*DATA IN THIS EXERCISE*
####
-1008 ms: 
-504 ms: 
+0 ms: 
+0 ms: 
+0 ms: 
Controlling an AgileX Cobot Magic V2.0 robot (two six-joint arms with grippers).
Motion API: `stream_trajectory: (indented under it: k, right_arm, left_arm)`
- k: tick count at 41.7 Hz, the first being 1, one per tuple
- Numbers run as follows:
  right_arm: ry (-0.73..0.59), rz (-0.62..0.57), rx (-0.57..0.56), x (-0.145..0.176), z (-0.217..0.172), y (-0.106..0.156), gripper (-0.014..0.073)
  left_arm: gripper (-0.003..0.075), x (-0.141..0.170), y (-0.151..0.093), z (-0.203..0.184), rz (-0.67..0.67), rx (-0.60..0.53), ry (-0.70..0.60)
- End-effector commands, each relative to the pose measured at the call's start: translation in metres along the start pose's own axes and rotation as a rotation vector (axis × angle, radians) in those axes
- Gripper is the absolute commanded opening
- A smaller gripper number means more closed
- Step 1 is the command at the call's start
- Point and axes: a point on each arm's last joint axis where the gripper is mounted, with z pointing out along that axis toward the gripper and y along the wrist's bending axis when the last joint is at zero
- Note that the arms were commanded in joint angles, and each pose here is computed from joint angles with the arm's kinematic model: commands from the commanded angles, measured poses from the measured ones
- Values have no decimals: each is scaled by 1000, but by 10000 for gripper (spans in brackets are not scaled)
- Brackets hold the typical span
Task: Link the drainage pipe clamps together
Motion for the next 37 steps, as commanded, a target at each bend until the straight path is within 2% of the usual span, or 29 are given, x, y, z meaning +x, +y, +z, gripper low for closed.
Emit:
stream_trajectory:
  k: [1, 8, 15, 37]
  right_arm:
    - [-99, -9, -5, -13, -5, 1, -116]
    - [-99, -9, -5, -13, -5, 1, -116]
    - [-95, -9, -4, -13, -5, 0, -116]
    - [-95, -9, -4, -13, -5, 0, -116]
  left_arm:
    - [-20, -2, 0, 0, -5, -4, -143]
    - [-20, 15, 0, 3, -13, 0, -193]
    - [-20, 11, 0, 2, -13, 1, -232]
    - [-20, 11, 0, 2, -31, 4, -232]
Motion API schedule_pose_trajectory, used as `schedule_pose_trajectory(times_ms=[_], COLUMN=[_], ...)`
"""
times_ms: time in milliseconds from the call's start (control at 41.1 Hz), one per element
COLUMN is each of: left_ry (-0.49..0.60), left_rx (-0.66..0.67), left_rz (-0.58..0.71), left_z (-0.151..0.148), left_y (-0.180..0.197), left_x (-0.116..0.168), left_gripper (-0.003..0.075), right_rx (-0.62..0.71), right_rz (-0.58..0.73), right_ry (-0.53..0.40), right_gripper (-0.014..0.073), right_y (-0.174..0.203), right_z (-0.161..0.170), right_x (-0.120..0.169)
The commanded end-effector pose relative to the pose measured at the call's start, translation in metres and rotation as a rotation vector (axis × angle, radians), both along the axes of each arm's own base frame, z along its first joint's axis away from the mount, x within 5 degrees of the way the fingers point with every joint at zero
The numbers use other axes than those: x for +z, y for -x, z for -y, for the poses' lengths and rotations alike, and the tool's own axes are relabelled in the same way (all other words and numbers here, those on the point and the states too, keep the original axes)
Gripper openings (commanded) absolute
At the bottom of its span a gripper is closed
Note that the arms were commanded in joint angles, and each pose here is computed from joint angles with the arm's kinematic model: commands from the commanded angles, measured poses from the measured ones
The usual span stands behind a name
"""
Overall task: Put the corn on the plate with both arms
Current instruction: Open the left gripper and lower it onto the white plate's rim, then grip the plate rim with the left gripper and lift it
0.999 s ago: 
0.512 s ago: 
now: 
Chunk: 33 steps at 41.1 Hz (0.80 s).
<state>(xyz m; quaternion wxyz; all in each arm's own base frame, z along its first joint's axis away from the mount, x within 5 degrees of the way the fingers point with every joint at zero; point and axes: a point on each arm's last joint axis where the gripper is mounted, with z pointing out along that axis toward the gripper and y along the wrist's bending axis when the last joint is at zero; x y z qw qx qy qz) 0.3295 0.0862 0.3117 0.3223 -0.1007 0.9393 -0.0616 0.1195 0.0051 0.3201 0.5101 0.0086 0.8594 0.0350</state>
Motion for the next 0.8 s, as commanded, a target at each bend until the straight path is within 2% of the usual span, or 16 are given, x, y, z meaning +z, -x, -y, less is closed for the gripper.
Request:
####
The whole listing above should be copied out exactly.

*ANSWER FOR THIS EXERCISE*
-1008 ms: 
-504 ms: 
+0 ms: 
+0 ms: 
+0 ms: 
Controlling an AgileX Cobot Magic V2.0 robot (two six-joint arms with grippers).
Motion API: `stream_trajectory: (indented under it: k, right_arm, left_arm)`
- k: tick count at 41.7 Hz, the first being 1, one per tuple
- Numbers run as follows:
  right_arm: ry (-0.73..0.59), rz (-0.62..0.57), rx (-0.57..0.56), x (-0.145..0.176), z (-0.217..0.172), y (-0.106..0.156), gripper (-0.014..0.073)
  left_arm: gripper (-0.003..0.075), x (-0.141..0.170), y (-0.151..0.093), z (-0.203..0.184), rz (-0.67..0.67), rx (-0.60..0.53), ry (-0.70..0.60)
- End-effector commands, each relative to the pose measured at the call's start: translation in metres along the start pose's own axes and rotation as a rotation vector (axis × angle, radians) in those axes
- Gripper is the absolute commanded opening
- A smaller gripper number means more closed
- Step 1 is the command at the call's start
- Point and axes: a point on each arm's last joint axis where the gripper is mounted, with z pointing out along that axis toward the gripper and y along the wrist's bending axis when the last joint is at zero
- Note that the arms were commanded in joint angles, and each pose here is computed from joint angles with the arm's kinematic model: commands from the commanded angles, measured poses from the measured ones
- Values have no decimals: each is scaled by 1000, but by 10000 for gripper (spans in brackets are not scaled)
- Brackets hold the typical span
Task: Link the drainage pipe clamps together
Motion for the next 37 steps, as commanded, a target at each bend until the straight path is within 2% of the usual span, or 29 are given, x, y, z meaning +x, +y, +z, gripper low for closed.
Emit:
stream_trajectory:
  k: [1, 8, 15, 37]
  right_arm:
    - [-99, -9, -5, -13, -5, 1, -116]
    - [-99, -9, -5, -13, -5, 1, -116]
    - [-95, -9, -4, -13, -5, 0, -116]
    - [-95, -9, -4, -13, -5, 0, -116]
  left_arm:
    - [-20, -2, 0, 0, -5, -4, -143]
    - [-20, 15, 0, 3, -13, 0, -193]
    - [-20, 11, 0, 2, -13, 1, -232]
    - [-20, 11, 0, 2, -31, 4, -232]
Motion API schedule_pose_trajectory, used as `schedule_pose_trajectory(times_ms=[_], COLUMN=[_], ...)`
"""
times_ms: time in milliseconds from the call's start (control at 41.1 Hz), one per element
COLUMN is each of: left_ry (-0.49..0.60), left_rx (-0.66..0.67), left_rz (-0.58..0.71), left_z (-0.151..0.148), left_y (-0.180..0.197), left_x (-0.116..0.168), left_gripper (-0.003..0.075), right_rx (-0.62..0.71), right_rz (-0.58..0.73), right_ry (-0.53..0.40), right_gripper (-0.014..0.073), right_y (-0.174..0.203), right_z (-0.161..0.170), right_x (-0.120..0.169)
The commanded end-effector pose relative to the pose measured at the call's start, translation in metres and rotation as a rotation vector (axis × angle, radians), both along the axes of each arm's own base frame, z along its first joint's axis away from the mount, x within 5 degrees of the way the fingers point with every joint at zero
The numbers use other axes than those: x for +z, y for -x, z for -y, for the poses' lengths and rotations alike, and the tool's own axes are relabelled in the same way (all other words and numbers here, those on the point and the states too, keep the original axes)
Gripper openings (commanded) absolute
At the bottom of its span a gripper is closed
Note that the arms were commanded in joint angles, and each pose here is computed from joint angles with the arm's kinematic model: commands from the commanded angles, measured poses from the measured ones
The usual span stands behind a name
"""
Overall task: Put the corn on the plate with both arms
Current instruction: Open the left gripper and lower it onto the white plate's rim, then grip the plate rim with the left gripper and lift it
0.999 s ago: 
0.512 s ago: 
now: 
Chunk: 33 steps at 41.1 Hz (0.80 s).
<state>(xyz m; quaternion wxyz; all in each arm's own base frame, z along its first joint's axis away from the mount, x within 5 degrees of the way the fingers point with every joint at zero; point and axes: a point on each arm's last joint axis where the gripper is mounted, with z pointing out along that axis toward the gripper and y along the wrist's bending axis when the last joint is at zero; x y z qw qx qy qz) 0.3295 0.0862 0.3117 0.3223 -0.1007 0.9393 -0.0616 0.1195 0.0051 0.3201 0.5101 0.0086 0.8594 0.0350</state>
Motion for the next 0.8 s, as commanded, a target at each bend until the straight path is within 2% of the usual span, or 16 are given, x, y, z meaning +z, -x, -y, less is closed for the gripper.
Request:

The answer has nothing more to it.